## Exercise prompt:
After finding the line containing "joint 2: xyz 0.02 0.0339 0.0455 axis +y" below, please output that line and each following one through the line containing "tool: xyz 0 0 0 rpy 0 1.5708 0", exactly as written.

-------- Material provided

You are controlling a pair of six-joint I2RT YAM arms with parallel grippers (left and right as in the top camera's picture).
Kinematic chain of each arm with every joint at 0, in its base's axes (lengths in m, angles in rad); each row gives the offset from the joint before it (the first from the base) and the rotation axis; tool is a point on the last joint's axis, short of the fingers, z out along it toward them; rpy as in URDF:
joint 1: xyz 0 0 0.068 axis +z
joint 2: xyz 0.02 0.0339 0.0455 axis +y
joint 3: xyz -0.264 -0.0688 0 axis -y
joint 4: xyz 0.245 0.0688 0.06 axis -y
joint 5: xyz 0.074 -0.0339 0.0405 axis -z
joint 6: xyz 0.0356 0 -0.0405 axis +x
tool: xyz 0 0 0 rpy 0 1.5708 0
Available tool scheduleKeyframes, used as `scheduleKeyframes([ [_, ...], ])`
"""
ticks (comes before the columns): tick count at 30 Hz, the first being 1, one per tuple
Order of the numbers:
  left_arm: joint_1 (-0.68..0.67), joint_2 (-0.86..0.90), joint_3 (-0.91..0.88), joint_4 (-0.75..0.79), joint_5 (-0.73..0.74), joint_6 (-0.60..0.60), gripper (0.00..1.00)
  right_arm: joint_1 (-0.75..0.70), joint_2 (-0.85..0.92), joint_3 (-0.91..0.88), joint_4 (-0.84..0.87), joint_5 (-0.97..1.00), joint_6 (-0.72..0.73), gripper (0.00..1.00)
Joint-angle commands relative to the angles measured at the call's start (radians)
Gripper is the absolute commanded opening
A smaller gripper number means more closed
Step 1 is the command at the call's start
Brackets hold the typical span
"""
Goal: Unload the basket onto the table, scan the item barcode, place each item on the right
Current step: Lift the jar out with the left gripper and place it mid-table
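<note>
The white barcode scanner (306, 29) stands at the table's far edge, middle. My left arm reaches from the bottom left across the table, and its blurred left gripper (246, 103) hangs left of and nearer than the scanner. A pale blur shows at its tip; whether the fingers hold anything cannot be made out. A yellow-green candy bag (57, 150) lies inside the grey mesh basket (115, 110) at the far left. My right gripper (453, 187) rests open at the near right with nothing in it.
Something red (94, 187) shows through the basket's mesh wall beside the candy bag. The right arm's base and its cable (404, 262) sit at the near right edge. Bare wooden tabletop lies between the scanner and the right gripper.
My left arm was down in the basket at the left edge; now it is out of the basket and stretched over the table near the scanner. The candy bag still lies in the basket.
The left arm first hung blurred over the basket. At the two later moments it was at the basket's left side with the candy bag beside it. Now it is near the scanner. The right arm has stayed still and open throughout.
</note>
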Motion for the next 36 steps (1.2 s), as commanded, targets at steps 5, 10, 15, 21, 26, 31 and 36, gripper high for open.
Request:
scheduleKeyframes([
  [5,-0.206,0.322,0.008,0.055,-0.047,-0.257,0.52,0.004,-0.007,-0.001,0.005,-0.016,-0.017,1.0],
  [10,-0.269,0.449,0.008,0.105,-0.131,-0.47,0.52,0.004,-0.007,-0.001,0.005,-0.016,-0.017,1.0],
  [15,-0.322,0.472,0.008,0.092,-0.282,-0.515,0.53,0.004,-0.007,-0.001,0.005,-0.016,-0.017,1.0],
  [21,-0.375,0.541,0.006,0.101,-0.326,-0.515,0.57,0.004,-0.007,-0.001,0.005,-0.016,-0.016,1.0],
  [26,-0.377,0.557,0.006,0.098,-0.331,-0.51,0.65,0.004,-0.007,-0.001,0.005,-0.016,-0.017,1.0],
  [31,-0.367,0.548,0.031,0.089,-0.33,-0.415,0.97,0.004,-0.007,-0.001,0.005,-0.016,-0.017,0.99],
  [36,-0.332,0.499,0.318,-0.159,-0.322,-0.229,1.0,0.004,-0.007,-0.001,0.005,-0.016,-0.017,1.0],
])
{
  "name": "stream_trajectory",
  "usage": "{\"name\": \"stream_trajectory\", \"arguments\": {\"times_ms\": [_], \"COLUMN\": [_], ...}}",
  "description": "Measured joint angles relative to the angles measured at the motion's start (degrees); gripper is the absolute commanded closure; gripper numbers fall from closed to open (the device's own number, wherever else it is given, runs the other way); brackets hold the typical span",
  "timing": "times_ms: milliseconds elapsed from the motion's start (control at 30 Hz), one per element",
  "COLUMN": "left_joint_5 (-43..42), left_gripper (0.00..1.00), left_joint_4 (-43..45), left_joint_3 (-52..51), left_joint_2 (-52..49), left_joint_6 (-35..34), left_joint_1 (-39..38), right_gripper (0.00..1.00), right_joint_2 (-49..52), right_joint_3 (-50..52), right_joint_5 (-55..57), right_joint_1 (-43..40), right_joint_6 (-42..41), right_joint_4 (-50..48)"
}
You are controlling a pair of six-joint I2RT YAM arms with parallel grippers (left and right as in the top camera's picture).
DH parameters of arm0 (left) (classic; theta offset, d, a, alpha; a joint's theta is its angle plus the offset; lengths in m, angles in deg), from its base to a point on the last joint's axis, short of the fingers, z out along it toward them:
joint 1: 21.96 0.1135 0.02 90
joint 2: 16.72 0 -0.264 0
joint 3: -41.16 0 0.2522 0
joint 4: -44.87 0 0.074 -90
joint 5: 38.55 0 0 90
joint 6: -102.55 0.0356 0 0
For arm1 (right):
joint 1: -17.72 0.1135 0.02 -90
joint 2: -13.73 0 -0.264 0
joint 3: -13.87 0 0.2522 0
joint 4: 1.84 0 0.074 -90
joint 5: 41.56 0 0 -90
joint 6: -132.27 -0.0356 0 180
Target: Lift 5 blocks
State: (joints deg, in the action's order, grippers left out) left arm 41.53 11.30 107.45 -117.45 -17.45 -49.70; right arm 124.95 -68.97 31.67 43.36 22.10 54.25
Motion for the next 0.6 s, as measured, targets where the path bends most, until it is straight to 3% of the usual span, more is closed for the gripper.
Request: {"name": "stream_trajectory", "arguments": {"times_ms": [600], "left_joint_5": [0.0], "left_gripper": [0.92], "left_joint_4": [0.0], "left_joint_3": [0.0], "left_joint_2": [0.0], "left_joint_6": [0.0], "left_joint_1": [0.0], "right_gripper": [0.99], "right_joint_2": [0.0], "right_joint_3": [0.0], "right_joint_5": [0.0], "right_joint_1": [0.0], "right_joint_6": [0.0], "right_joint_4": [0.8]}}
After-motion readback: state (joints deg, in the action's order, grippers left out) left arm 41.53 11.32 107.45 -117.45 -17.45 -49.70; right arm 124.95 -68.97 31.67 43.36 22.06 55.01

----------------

## Response to this exercise:
joint 2: xyz 0.02 0.0339 0.0455 axis +y
joint 3: xyz -0.264 -0.0688 0 axis -y
joint 4: xyz 0.245 0.0688 0.06 axis -y
joint 5: xyz 0.074 -0.0339 0.0405 axis -z
joint 6: xyz 0.0356 0 -0.0405 axis +x
tool: xyz 0 0 0 rpy 0 1.5708 0

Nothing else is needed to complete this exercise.